Yet the formal truth is (as opposed to the politically correct long colonic cleaning journey of User-involvement) is they are first and foremost : "Service Payers" - who would have thought that?

Then rethink it perhaps ..Its true, and at least suggests another kind of balance of "patient-power" .. Where it goes from there though gets difficult .

Restoring the relationship (and proper balance of power) of accountability on public services to those who pay for them has to be based on who is in charge of needing to see how paid for services operate effectively or otherwise ....All "Service Payers" should be able to see detailed costs . Audits are normal for any form of business or organisation - unless they need hidden "slop-pery" and depend upon a lack of critical vision into them, and perhaps always can depend on an endless political pot of money .

"Partnership" is not possible with mental health services in a political context where everyone is supposed to be part of the State - this is sloppy nothingness, fantasy manipulation , and leads to fudgery and elite "Users" groups that pretend to be the User-Voice , locally and even nationally ....

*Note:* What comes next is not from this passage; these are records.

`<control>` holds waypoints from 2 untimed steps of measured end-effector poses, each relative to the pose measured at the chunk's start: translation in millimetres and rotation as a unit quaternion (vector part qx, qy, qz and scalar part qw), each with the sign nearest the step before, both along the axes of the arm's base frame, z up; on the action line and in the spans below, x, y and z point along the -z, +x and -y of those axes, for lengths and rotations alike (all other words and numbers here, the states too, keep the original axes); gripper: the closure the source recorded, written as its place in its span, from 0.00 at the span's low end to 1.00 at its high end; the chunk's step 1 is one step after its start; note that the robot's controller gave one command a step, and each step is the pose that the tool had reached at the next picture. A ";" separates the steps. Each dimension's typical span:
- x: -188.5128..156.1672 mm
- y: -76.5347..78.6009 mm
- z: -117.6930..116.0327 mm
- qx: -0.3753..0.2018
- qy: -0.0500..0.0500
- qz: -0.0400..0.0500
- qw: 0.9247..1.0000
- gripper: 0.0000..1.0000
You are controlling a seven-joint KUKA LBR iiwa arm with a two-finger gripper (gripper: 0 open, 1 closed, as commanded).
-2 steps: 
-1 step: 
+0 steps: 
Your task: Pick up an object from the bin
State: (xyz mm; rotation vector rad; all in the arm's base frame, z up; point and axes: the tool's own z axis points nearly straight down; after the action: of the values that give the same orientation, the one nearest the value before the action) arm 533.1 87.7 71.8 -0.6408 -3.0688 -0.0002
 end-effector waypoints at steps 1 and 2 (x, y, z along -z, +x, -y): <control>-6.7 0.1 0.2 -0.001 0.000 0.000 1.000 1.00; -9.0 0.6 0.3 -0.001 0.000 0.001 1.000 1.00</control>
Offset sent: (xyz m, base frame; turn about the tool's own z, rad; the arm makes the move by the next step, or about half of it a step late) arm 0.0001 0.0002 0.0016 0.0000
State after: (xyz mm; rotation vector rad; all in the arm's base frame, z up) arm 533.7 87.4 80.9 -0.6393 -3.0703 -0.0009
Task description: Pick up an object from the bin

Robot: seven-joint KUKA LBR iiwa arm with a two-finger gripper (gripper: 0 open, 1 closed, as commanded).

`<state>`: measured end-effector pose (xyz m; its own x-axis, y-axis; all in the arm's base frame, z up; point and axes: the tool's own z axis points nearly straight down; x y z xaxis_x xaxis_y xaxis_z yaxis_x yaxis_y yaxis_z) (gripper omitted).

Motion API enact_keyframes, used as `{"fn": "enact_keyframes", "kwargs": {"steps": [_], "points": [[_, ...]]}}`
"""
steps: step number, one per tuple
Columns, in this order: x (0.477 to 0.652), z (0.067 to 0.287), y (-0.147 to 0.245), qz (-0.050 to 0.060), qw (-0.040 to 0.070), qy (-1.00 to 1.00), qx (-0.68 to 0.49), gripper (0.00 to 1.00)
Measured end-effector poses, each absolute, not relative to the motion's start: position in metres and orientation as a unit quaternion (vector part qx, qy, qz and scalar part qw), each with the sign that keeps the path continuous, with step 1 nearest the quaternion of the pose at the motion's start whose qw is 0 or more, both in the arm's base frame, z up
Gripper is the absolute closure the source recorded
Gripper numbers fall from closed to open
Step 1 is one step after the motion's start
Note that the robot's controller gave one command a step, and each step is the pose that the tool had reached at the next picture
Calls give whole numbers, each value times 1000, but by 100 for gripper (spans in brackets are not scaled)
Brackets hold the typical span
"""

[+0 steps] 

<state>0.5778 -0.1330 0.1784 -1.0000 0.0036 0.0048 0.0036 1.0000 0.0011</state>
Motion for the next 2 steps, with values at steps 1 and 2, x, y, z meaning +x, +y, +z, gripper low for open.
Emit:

"Service Payer" as a proper set of terms is based on implied immediacy of effect , strongly implied boundaries of being able to hold services to fuller account because you pay for them . And, to hold them to account with a real degree of proper independence and right to critically examine . The right to critically examine is easy to uphold - publish outcome measurement and accounts , and minutes of all committees barring patient information, and do it transparently - this is the age of the internet - but it has seen more methods of secret and closed governance within the NHS ..

Real patient choice should follow being a "Service Payer" too .. Try experiencing any of that with NHS public services in mental health . Its an uphill job ..But being able to have outcomes and costs also made transparent is, to repeat, a simple "Service Payer" right too.

Mental Health Users - patients etc , are actually all taxpayers (Service Payers) for public services . All of us ...Even long term mental health "Users" and even if they should be on benefits since they pay V.A.T. and other related taxes which are not hypothecated. So its for sure that they too pay within the tax take for mental health services ...

In 2010 and further on some can see this position and terms of "Service Payer" being re-invented in the political and social future because the last 10 years has seen little than a more selective and elite "Mental Health Userati" in the U.K. highjacking the planning and policy levels of mental health, and the grant cycles of the lottery, together with the mental health charities who have skewed their campaigning vision towards work related outcomes for mental health and not directly at Patient Choice ..

"Trust me I am a patient" did not happen in mental health - it was selectively tampered with and voices eradicated of the truer form of empowerment based on more direct control of patient recovery services .

Mental health services were always framed within the "sectionable" secondary care system too - and not seen to be part of the condition management primary-seconday care system. Patients were simply more de-voiced if they were located just outside of secondary care systems and more within the primary or community systems of care .

What did the mental health charities create ? No patient choice mechanism in mental health has been developed that is of much use at all . No real ownership of services has taken place because the link between being a Service Payer and Patient Choice and its rightful creation of a proper balance of power where services know their place has not occurred .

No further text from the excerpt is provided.